Exercise aim: Those lines of the records that contain "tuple" are to be located and copied.

Stored data:

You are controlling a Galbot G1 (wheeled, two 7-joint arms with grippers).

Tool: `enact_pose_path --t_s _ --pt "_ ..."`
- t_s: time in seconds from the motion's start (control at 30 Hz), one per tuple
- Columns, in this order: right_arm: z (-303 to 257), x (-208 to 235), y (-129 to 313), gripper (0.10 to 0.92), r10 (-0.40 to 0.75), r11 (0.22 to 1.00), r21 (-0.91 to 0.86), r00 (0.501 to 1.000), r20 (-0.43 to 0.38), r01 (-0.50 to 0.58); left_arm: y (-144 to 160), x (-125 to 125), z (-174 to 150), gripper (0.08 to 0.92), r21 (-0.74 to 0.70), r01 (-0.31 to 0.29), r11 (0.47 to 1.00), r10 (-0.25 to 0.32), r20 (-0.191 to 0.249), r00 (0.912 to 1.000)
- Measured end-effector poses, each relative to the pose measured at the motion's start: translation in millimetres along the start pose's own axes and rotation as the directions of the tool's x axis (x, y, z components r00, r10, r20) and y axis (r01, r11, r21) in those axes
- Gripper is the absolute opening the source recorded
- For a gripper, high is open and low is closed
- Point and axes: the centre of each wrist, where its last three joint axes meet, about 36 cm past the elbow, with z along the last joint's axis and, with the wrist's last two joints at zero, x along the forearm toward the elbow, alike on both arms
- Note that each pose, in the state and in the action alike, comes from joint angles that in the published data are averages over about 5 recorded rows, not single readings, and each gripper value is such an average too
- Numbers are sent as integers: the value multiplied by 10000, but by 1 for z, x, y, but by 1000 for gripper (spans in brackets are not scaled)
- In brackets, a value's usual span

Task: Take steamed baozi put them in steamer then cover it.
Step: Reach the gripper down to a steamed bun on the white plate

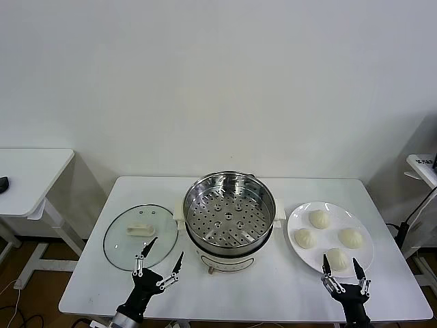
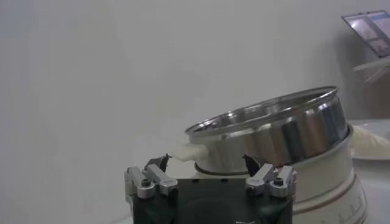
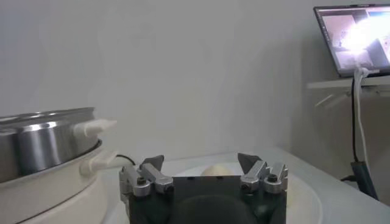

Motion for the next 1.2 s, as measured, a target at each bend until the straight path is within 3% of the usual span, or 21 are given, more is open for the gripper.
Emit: enact_pose_path --t_s 0.33,0.77,0.97,1.2 --pt "-21 -41 -18 823 556 9980 306 9984 107 -559 -1 -1 -9 823 12 78 10000 -78 253 9996" --pt "-72 -184 -46 823 823 9953 500 9963 262 -835 2 -6 -21 823 -24 310 9995 -307 635 9975" --pt "-91 -252 -57 823 -229 9932 1135 9995 -224 253 -1 -7 -25 823 61 315 9995 -319 748 9967" --pt "-118 -309 -82 823 -2664 9101 2759 9465 -1819 3092 -4 -9 -28 823 100 287 9995 -295 857 9959"
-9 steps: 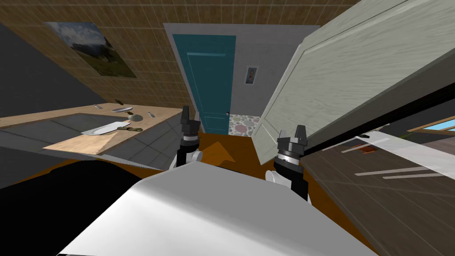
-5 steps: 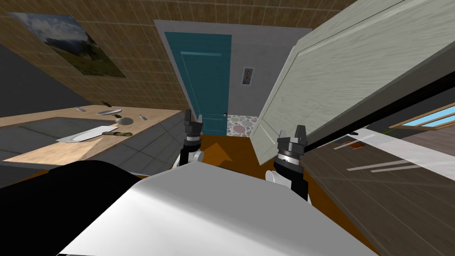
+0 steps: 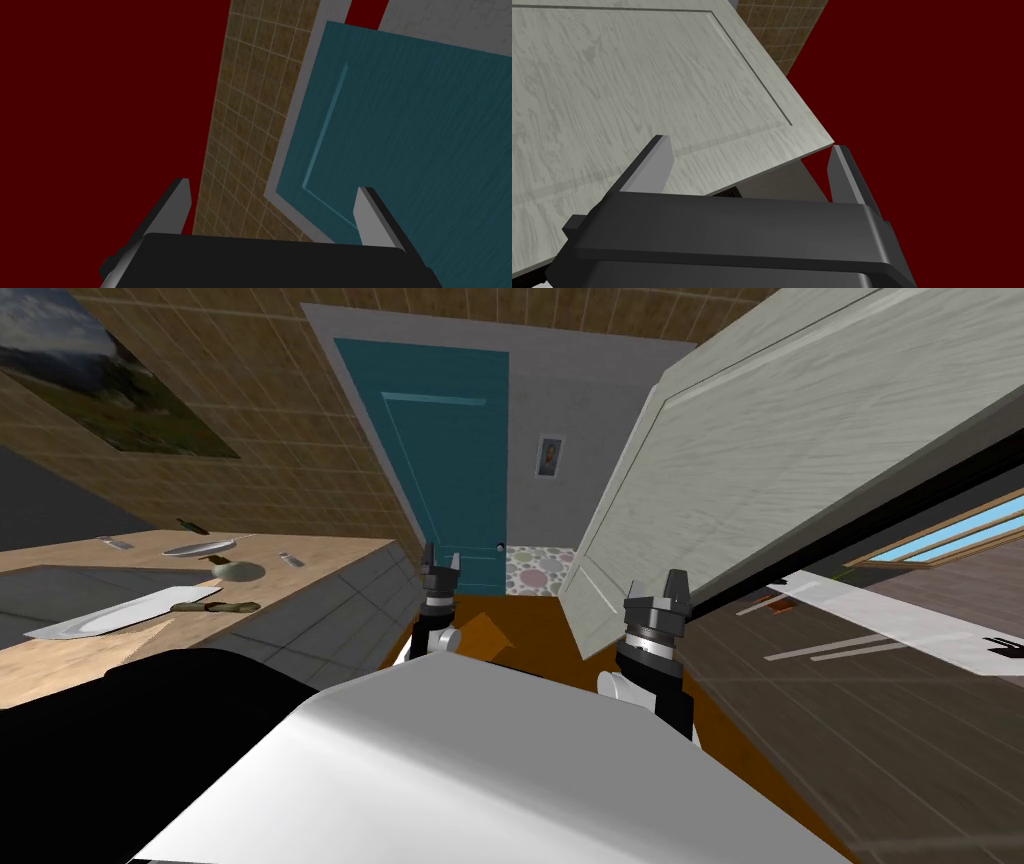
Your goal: Pull the door open
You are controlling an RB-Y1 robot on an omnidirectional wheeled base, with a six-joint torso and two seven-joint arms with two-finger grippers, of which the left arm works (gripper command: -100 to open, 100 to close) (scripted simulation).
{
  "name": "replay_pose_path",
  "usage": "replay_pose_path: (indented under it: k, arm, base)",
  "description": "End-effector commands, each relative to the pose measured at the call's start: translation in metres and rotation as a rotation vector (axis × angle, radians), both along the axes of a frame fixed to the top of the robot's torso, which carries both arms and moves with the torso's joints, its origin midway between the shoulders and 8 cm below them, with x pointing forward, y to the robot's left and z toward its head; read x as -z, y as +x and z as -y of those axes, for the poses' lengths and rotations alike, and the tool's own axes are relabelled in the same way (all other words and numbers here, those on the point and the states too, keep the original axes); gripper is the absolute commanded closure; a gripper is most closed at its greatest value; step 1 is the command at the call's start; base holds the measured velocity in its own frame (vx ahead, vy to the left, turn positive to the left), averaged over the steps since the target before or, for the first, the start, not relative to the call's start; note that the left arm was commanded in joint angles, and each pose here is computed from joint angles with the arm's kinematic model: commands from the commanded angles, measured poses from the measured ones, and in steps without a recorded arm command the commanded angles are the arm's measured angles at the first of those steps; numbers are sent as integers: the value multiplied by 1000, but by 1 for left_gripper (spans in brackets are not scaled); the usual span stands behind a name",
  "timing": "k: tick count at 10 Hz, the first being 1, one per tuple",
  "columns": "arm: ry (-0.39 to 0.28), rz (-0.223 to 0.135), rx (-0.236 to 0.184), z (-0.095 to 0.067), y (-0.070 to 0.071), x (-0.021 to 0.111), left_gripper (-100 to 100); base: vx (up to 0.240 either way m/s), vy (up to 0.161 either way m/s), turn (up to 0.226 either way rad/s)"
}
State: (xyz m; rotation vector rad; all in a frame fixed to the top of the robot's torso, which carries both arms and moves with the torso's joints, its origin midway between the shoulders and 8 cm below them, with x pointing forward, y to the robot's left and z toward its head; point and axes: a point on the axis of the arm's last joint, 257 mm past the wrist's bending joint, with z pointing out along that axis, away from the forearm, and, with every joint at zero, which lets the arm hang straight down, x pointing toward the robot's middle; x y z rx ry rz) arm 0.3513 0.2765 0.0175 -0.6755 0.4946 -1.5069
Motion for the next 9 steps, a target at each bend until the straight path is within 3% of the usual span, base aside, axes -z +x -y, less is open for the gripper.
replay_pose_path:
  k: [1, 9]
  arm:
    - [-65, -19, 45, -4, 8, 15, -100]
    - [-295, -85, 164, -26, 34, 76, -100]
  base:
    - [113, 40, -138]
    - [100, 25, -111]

Finished task:
- t_s: time in seconds from the motion's start (control at 30 Hz), one per tuple
  "timing": "k: tick count at 10 Hz, the first being 1, one per tuple",

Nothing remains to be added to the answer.